A 2000 interview with Jalkh cropped up and was reported in the French media in which he suggested the Zyklon-B, the gas that the Nazis used to murder millions of Jews and others they thought to be undesirable, could not have been used as a weapon of mass extermination.

He has also drawn a distinction between “crazy” and “hateful” Holocaust deniers and those he finds to be “more sensible” such as Robert Faurisson, a Franco-British academic who wrote a number of articles claiming that the extermination of European Jews never happened and even argued that “The Diary of Anne Frank” was a forgery. Jalkh claims to have no memory of the 2000 remarks.

Marine Le Pen has been trying to remake the National Front from an extremist, fringe group with racist and Anti-Semitic tendencies into a mainstream party based on French nationalism. However, as the Jalkh Affair demonstrates, some members of Le Pen’s party have not gotten with the program. Le Pen has enjoyed an upsurge of political fortune, but thus far it has been insufficient to raise her to success at the polls.

French voters are angry to be sure, but not just that angry.

The upshot is that France is faced with the unappetizing choice between a woman whose political party carries the stench of fascism and a technocratic, colorless, but well-meaning independent named Emmanuel Macron, Macron is polling 20 points ahead of Le Pen and, barring a surprise, is a heavy favorite to win the May 7 contest.

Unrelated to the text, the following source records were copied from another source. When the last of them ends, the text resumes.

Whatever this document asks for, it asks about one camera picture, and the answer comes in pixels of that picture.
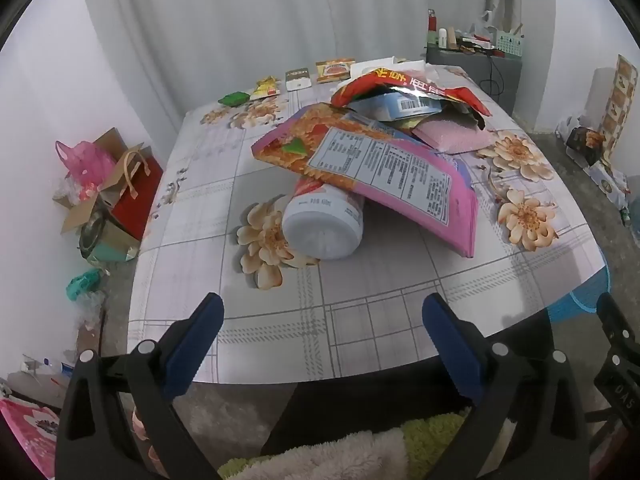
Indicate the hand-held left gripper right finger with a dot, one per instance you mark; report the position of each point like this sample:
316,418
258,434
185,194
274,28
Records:
450,345

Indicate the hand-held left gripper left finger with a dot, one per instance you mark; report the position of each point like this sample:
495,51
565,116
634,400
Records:
195,342

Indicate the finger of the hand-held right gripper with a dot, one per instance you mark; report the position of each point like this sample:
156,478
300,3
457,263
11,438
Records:
615,320

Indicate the blue waste basket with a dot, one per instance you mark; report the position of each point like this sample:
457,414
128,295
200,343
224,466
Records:
575,305

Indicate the white plastic bottle red cap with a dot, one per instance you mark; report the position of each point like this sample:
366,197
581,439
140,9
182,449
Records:
320,230

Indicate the pink snack bag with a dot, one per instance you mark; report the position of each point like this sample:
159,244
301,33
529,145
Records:
400,175

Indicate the pink sponge packet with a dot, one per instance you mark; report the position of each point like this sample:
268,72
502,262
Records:
450,134

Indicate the blue and white packet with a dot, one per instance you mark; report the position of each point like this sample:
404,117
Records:
400,105

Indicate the red snack bag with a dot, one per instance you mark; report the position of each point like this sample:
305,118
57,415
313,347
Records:
380,80

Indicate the floral tablecloth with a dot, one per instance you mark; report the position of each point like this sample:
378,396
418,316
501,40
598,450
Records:
380,280

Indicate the teal plastic bag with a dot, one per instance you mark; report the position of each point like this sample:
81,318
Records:
82,285

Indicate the gold tin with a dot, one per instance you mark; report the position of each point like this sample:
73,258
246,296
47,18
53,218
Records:
107,240

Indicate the white and blue box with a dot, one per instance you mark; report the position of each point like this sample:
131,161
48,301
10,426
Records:
607,182

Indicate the red gift bag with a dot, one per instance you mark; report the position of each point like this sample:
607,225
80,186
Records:
137,195

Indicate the fluffy green and white rug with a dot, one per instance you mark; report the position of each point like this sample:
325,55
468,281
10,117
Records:
320,455

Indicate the cardboard box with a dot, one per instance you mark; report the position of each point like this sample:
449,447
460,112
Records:
80,210

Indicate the black bag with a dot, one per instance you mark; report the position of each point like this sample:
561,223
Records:
585,142

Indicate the pink floral bag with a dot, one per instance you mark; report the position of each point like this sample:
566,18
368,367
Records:
30,430

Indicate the pink plastic bag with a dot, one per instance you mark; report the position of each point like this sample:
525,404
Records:
87,162

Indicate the patterned roll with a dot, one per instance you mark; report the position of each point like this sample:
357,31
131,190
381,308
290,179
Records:
620,100

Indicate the green packet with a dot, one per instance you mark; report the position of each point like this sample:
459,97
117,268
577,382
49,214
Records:
234,98

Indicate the yellow snack packet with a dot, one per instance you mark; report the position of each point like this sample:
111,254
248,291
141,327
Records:
265,89

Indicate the grey cabinet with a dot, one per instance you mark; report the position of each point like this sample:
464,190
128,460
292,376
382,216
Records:
505,80

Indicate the mint green desk calendar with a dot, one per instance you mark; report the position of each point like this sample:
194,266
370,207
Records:
510,44

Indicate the orange food packet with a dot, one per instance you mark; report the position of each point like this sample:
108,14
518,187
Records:
334,70

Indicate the white power strip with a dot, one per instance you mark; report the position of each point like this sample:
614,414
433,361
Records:
475,44

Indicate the red spray can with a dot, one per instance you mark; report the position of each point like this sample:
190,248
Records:
432,17

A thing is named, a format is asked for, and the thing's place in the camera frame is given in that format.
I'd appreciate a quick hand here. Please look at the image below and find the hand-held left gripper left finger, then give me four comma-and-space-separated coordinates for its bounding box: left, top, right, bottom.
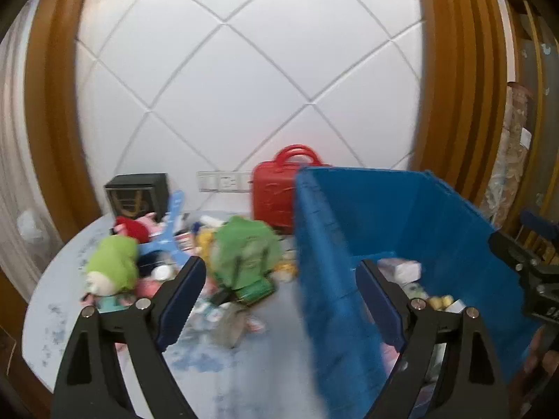
50, 255, 207, 419

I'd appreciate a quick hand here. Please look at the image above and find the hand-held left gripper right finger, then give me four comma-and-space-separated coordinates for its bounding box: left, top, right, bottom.
355, 258, 511, 419

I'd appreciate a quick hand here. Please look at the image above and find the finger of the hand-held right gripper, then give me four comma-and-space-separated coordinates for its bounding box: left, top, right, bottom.
520, 209, 559, 238
488, 231, 544, 273

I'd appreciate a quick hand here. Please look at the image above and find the blue plastic crate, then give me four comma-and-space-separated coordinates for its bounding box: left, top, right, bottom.
293, 166, 542, 419

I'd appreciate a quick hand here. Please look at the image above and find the cloth-covered round desktop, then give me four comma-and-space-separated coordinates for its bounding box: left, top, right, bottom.
22, 212, 319, 419

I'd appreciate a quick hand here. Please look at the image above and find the person's right hand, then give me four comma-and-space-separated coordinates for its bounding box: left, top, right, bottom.
522, 325, 559, 406

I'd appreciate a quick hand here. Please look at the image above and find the floral fabric roll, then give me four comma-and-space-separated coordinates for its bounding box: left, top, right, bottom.
480, 83, 536, 228

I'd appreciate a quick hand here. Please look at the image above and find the dark green bottle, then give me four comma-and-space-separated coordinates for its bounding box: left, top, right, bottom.
236, 277, 276, 306

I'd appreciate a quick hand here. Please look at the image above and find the green hooded plush doll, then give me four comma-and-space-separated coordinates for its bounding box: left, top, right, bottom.
83, 236, 140, 310

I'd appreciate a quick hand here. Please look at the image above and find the blue boomerang toy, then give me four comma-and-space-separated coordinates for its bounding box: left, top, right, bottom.
140, 190, 190, 267

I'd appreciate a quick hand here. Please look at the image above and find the red plush toy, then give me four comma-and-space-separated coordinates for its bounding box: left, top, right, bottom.
114, 216, 151, 243

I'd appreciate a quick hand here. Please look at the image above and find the yellow white small toy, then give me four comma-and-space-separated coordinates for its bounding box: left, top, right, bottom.
275, 249, 300, 282

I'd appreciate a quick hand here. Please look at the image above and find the black gift box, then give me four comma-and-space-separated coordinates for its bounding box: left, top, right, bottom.
104, 173, 170, 223

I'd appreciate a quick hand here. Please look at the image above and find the red hard case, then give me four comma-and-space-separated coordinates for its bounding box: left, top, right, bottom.
251, 144, 333, 234

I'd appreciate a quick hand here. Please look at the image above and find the wooden shelf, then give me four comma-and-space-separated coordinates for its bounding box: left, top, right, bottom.
500, 0, 559, 263

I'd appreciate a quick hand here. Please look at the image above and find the white plastic bag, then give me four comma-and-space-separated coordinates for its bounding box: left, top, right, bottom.
17, 209, 55, 245

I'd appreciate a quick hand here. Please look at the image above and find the white curtain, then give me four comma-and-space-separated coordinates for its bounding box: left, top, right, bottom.
0, 22, 62, 302

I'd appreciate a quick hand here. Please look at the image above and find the white wall socket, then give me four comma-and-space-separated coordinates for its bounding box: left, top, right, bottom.
196, 170, 254, 192

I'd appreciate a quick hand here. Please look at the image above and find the brown wooden wall frame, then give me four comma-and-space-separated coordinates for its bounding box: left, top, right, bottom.
411, 0, 509, 228
24, 0, 103, 243

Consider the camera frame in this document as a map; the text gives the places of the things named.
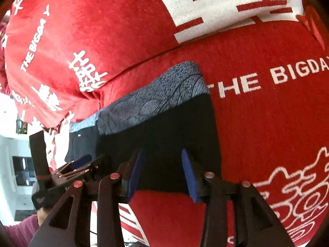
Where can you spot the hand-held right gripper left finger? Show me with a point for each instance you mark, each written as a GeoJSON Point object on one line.
{"type": "Point", "coordinates": [135, 175]}

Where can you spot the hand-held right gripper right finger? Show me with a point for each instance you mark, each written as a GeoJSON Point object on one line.
{"type": "Point", "coordinates": [190, 177]}

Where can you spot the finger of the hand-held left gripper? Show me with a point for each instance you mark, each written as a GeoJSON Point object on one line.
{"type": "Point", "coordinates": [69, 176]}
{"type": "Point", "coordinates": [81, 160]}

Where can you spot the black pants with blue stripes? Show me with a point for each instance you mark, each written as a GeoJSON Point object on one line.
{"type": "Point", "coordinates": [167, 139]}

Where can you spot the red printed bed sheet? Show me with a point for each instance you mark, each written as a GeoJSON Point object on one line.
{"type": "Point", "coordinates": [270, 121]}

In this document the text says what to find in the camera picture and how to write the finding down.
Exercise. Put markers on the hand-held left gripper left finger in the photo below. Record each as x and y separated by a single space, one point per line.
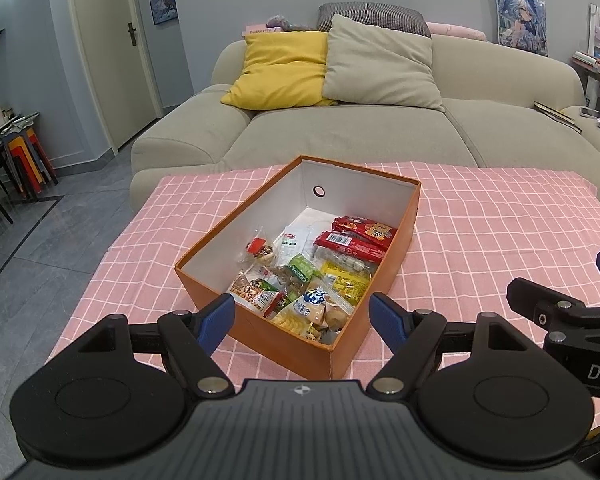
219 317

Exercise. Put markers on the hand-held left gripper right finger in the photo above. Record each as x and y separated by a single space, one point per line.
386 321

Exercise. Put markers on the orange cardboard box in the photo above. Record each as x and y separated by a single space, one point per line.
360 310

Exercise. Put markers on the nut mix snack packet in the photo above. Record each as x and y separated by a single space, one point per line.
250 292

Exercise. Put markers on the yellow snack packet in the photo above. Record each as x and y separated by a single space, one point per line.
347 285

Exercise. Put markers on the clear red label snack packet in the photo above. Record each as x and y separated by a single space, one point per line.
257 250

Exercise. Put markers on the blue print cracker packet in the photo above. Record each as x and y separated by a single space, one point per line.
305 310

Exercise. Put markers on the red barcode snack packet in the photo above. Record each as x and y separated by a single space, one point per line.
350 246

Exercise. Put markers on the red orange print snack packet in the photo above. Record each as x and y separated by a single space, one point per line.
370 230

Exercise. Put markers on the green nut snack packet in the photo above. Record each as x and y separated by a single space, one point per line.
300 270

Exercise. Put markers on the long white snack packet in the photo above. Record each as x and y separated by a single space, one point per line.
291 240

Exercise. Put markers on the pink checked tablecloth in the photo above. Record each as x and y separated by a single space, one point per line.
480 220

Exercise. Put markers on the smartphone on sofa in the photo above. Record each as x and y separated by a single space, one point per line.
592 112

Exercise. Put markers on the dark book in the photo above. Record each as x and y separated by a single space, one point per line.
557 115

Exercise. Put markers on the beige sofa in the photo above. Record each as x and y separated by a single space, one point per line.
355 135

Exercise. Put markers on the stack of books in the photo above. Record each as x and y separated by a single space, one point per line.
597 65

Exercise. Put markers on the stack of coloured stools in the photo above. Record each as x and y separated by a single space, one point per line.
27 160

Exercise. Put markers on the yellow pillow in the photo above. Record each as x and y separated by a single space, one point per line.
280 70

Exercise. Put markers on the beige pillow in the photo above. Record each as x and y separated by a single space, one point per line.
380 65

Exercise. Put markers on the anime print cushion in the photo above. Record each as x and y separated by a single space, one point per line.
522 20

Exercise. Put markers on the pink cushion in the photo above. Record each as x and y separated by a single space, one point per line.
455 31

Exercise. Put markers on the white door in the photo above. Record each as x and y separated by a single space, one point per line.
110 60

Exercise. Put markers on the dining table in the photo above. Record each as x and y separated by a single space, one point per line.
5 130

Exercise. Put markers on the pink flat box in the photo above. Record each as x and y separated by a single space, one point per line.
260 30

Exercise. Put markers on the grey plush toy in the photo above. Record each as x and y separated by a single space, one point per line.
287 22

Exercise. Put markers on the houndstooth pillow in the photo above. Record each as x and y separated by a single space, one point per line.
375 15

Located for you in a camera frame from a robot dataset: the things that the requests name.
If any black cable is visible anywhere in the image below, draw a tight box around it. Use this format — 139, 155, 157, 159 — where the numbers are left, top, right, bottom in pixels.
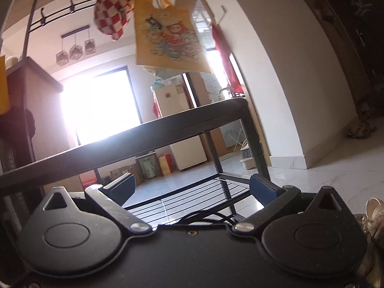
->
180, 211, 237, 225

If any white refrigerator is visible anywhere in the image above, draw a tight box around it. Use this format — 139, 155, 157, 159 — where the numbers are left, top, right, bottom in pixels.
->
151, 82, 207, 171

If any red hanging cloth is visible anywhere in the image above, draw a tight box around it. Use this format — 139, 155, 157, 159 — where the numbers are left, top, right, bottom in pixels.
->
211, 24, 242, 92

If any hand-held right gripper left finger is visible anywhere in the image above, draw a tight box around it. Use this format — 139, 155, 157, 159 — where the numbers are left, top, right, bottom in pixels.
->
43, 172, 153, 235

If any window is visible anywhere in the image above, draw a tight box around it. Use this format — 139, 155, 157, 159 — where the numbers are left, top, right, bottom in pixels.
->
60, 66, 141, 147

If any white floral sandal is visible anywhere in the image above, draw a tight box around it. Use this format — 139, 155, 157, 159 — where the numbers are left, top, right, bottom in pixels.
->
361, 197, 384, 237

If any yellow cloth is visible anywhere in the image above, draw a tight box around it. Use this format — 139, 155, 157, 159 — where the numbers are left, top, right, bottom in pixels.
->
0, 55, 11, 115

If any green thermos jug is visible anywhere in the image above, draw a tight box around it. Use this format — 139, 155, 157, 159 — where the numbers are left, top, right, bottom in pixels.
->
139, 155, 157, 179

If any brown sandal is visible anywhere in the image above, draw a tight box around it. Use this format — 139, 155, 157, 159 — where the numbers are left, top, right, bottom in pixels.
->
348, 120, 378, 138

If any wooden cabinet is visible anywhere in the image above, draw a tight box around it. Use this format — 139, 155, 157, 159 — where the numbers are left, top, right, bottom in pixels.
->
6, 57, 83, 192

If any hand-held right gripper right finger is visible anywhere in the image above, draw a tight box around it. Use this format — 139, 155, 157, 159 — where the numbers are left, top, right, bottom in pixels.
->
231, 173, 345, 234

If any olive green slipper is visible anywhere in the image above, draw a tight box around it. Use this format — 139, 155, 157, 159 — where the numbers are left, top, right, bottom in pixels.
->
363, 216, 384, 279

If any white dustpan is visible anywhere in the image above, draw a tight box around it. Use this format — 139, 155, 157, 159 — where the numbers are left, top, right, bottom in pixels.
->
240, 150, 257, 170

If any dark door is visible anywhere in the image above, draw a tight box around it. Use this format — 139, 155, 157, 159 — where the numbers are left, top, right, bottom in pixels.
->
315, 0, 384, 117

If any red plastic box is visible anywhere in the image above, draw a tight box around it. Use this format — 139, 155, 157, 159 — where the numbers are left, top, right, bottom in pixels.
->
81, 171, 98, 191

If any white drying rack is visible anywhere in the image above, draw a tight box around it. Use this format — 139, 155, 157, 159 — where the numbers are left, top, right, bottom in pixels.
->
228, 129, 249, 153

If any yellow paper bag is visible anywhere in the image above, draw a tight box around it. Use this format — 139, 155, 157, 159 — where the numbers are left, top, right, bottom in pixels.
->
158, 154, 173, 176

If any black metal shoe rack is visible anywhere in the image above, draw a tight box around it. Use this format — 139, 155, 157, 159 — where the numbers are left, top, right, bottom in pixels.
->
0, 0, 272, 225

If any cardboard box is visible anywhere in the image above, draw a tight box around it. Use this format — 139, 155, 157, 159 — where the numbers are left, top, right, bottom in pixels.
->
109, 163, 144, 185

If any red white checkered bag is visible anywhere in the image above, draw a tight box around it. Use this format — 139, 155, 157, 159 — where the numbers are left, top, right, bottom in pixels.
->
94, 0, 138, 42

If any yellow printed tote bag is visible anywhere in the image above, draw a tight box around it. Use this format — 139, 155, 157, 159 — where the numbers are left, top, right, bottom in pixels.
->
133, 0, 213, 75

Whatever the outcome of the election, neither candidate seems to have grasped what needs to happen to fix France’s chronic economic problems. Double-digit unemployment as far as the eye can see and a bloated social welfare state remains intractable problems. Add to that the threat of terrorism and ethnic strife with a minority of unassimilated Muslims, and the next president of the French Republic is going to have his or her hands filled. Neither Le Pen’s program of protectionism or Macron’s “third way” encouragement of high-tech are likely to address this problem.